EU mills reap ETS profits

  • : Emissions
  • 21/06/07

Europe's iron and steelmaking industry reaped as much as €16.1bn in additional profits from the EU emissions trading system (ETS) between 2008 and 2019, according to a study by consultancy CE Delft commissioned by Carbon Market Watch.

The report indicates that overall emitters under the EU ETS achieved total profits of €30bn-50bn in 2008-19 due to overallocation, charging end consumers for freely obtained carbon allowances, and using cheaper international credits.

The research concludes that free allocation may not be appropriate for climate policy, as it results in "additional profits at the expense of European consumers" while not shielding EU firms from losing market share on domestic and international markets.

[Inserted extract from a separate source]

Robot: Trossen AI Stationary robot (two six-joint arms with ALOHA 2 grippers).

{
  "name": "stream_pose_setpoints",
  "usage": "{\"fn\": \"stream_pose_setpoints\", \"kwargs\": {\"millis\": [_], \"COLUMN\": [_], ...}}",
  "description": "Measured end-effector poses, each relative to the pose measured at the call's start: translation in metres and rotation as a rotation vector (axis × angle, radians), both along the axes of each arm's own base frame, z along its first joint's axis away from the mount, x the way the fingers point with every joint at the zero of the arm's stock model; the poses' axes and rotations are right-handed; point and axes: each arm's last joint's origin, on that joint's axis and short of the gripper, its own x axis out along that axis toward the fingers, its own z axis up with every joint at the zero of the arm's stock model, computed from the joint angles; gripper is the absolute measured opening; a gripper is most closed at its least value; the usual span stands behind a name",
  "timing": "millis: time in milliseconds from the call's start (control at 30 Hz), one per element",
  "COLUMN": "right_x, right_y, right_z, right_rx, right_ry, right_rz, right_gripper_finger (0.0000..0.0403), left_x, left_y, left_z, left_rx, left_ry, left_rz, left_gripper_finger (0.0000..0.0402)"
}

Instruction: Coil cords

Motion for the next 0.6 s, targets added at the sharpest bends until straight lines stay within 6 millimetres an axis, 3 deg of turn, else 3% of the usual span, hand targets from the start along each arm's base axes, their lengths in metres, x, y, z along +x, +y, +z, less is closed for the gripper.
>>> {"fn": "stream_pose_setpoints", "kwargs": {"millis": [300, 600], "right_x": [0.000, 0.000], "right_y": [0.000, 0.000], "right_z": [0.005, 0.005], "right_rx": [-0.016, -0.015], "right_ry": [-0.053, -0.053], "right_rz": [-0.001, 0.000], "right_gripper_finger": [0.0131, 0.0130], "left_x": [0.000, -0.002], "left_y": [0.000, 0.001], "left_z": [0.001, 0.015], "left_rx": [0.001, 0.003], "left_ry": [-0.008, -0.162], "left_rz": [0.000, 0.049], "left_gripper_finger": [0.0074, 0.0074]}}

The report notes a total overallocation of 37mn emissions allowances to industry — excluding aviation — in excess of the permits needed to cover their emissions in 2008-19.

The "most effective" means of reducing additional profits from the system is to drastically reduce the number of free allowances, the study said.

Experts see a lack of clarity as to how sectors initially covered by the commission's forthcoming proposal for a carbon border adjustment mechanism (CBAM) — such as fertilizers, metals, power and cement — will be able to benefit from continued free allocation of EU ETS allowances. A draft proposal merely indicates that the CBAM will constitute an "alternative" to free allowances.

European steel producers' association Eurofer suggested that a faster phase-out of free allowances, to no free allocation in 2030, exposes the industry to an "even higher risk of carbon leakage".

Eurofer also called for export rebates to prevent leakage of the 20mn t of European steel exported each year.

"An abrupt introduction of an untested CBAM replacing free allocation and compensation fully or to a large extent immediately... would have a disruptive impact on the EU steel industry and the related value chains, as it would expose EU steel producers and downstream sectors to the full carbon costs, undermining the financial ability of our companies to invest in low carbon technologies," the association said.